• publish: 31 October 2017
  • time: 11:57 am
  • category: Excerpted
  • No: 5036

US changes tactics, so do we. We increase suicide bombers: Taliban

A Taliban commander referring to the US new strategy for Afghanistan has said that if the US changes its tactics of war in Afghanistan, the Taliban will also change their strategy.

A Taliban commander, Mullah Abdul Saeed based in Logar province of Afghanistan talking to the Guardian said that if the US changes its tactics of war, the Taliban will also change their strategy.

Commanding at least a group of 150 Taliban fighters, Mullah Abdul Saeed said that the US once had 150,000 troops in Afghanistan and yet it couldn’t defeat them, how an extra few thousands plus the current number of US troops numbering roughly 10,000 could do.

“the new deployment will not change the morale of our Mujahedeen.” He said.

Mullah Abdul Saeed added that “the Americans were walking in our villages, and we pushed them out.” For the Taliban to consider peace, he said, “foreigners must leave, and the constitution must be changed to sharia.”

The Guardian met Mullah Abdul Saeed in the barren backcountry of Logar province and in interviews with rank-and-file Taliban fighters in Logar and Wardak provinces found a fragmented but resilient movement, united in resistance against foreign intervention.

“It’s true, it has become harder to fight the Americans. But we use suicide bombers, and we will use more of them,” Saeed told Guardian.

“If the US changes its tactics of fighting, so do we.” That change has meant ever-fiercer attacks, with large truck bombs in populated areas and audacious assaults on military bases.

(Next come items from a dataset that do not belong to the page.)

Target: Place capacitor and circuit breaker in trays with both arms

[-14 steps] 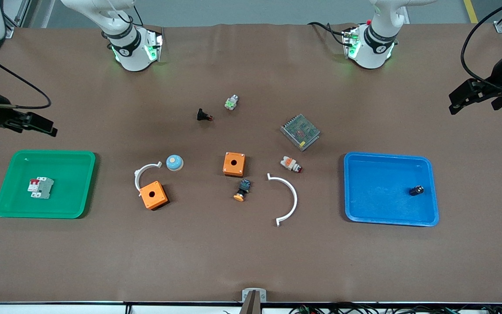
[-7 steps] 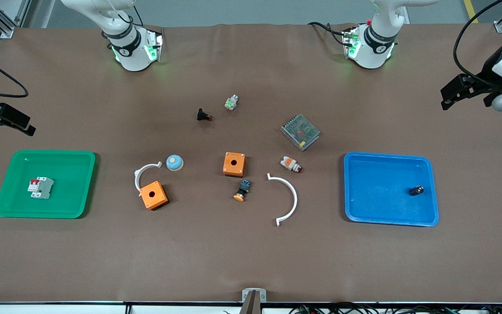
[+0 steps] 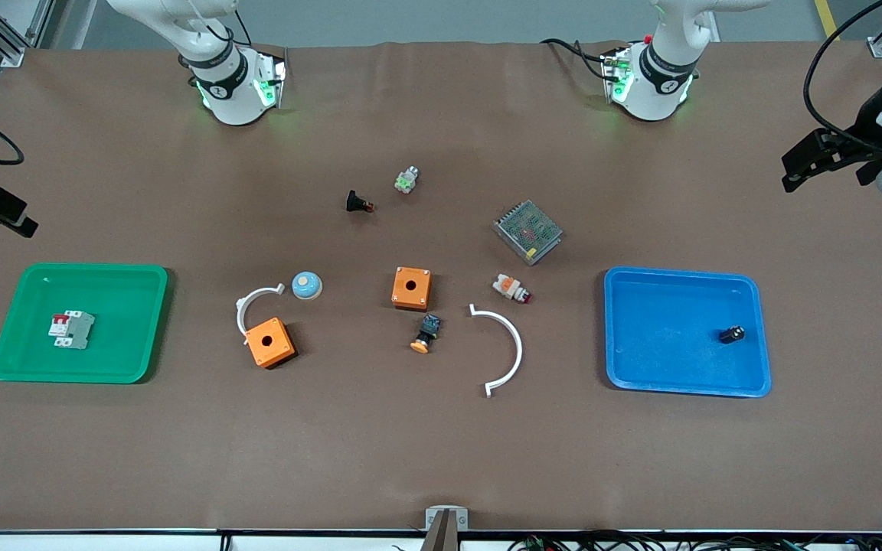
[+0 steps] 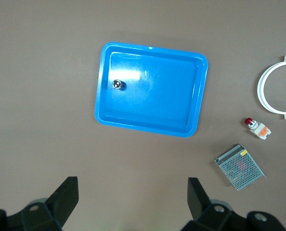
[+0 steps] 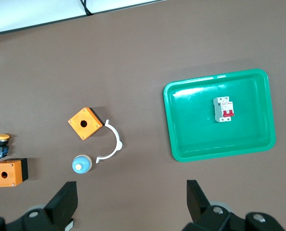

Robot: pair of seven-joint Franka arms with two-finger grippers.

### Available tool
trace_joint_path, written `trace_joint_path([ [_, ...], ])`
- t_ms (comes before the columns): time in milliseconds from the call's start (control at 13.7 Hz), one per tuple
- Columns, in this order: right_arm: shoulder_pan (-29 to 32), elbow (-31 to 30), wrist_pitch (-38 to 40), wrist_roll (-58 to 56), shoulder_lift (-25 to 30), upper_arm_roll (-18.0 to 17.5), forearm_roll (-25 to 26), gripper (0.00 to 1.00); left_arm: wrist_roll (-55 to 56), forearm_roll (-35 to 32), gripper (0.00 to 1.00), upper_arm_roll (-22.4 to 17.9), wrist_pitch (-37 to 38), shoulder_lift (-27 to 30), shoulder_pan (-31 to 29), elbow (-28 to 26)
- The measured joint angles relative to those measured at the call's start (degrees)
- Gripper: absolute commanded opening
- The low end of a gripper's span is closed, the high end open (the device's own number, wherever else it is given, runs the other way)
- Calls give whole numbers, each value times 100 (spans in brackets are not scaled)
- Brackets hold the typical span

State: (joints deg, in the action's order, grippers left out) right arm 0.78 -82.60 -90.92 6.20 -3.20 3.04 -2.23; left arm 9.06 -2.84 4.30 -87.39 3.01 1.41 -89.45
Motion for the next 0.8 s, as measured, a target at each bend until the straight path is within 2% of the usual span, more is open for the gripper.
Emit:
trace_joint_path([
  [805, 2, 117, 0, 0, -6, 7, 0, 100, 0, 290, 100, -17, 15, -1, -95, -150],
])
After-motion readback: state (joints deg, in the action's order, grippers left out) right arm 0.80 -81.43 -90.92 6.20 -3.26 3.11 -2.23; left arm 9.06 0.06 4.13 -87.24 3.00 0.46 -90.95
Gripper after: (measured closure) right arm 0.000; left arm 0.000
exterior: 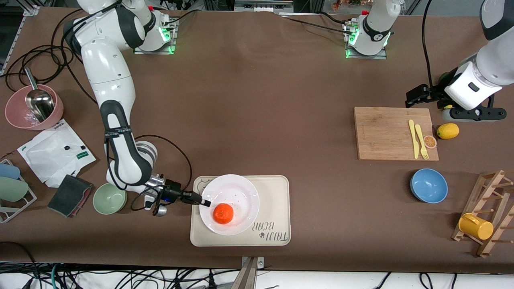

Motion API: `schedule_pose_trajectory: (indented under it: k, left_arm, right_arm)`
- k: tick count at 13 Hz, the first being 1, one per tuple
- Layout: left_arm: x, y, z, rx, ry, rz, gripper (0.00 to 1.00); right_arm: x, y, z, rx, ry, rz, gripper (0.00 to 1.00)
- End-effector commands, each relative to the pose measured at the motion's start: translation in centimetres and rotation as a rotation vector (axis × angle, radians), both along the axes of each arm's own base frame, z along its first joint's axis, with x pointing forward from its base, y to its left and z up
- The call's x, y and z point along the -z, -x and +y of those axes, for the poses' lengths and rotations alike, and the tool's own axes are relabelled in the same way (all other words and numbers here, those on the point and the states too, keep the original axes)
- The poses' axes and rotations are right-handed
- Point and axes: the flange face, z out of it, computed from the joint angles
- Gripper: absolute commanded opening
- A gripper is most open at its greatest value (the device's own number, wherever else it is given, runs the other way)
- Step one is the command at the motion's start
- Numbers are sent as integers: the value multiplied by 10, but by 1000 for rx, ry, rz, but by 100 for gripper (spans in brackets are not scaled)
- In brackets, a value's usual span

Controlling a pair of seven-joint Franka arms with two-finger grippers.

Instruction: Place orange and plate with both arms

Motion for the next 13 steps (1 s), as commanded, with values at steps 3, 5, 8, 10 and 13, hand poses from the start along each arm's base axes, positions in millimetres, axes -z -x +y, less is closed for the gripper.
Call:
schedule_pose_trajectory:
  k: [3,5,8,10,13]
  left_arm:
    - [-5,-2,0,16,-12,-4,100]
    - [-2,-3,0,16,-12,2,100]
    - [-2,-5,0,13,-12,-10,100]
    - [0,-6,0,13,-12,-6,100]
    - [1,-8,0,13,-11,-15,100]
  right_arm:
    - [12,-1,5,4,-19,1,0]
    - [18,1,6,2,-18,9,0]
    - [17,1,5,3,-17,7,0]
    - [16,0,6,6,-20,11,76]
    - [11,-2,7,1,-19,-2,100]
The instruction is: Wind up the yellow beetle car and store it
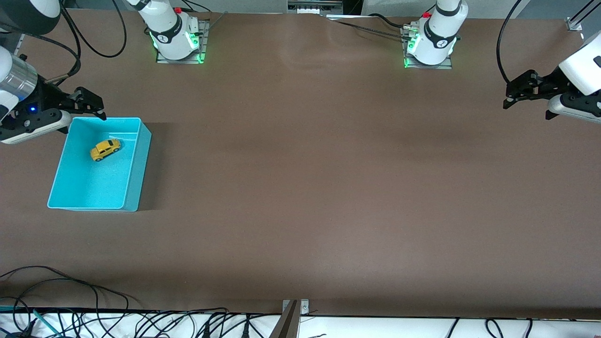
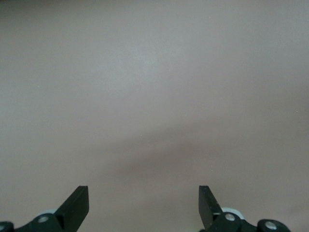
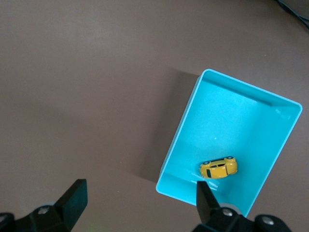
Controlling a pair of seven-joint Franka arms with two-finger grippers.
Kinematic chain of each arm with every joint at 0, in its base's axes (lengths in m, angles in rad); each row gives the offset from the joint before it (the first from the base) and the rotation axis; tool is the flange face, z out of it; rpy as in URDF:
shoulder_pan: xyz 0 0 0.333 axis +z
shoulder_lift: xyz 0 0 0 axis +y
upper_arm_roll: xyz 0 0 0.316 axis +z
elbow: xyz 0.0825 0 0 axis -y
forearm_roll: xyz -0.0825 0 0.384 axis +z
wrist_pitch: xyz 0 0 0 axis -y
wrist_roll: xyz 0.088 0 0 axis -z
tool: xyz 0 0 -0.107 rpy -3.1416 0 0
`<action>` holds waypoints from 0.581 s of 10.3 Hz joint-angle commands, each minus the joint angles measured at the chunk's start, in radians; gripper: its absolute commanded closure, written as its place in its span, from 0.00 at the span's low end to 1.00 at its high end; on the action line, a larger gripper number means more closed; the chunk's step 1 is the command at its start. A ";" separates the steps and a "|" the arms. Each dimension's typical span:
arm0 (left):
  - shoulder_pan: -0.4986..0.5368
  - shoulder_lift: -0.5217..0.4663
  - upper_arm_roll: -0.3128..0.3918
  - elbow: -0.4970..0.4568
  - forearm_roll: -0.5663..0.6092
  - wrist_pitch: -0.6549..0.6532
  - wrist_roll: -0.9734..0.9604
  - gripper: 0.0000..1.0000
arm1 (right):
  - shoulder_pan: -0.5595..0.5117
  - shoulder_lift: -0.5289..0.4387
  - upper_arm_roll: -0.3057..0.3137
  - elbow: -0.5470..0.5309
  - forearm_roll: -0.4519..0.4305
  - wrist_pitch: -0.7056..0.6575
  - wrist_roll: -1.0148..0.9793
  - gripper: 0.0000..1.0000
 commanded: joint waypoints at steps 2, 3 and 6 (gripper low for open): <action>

Pressed on the record-high number of civilian deaths in the war, Saeed said the Taliban “make mistakes” and try to avoid harming civilians, but added: “If there is an infidel in a flock of sheep, you are permitted to attack that flock of sheep.”

Saeed claimed: “10-15 people join the mujahideen [in Logar] every day, sometimes also policemen,” adding that mistreatment by government and foreign forces helps recruitment.

“Many Taliban become suicide bombers after prison. Why?” he asked, describing how prison guards torture detainees by applying air pressure, beatings or electric shock to their genitals. After a detainee is released, he said, the shame is too much to bear.

Such claims of government torture have been documented by the UN.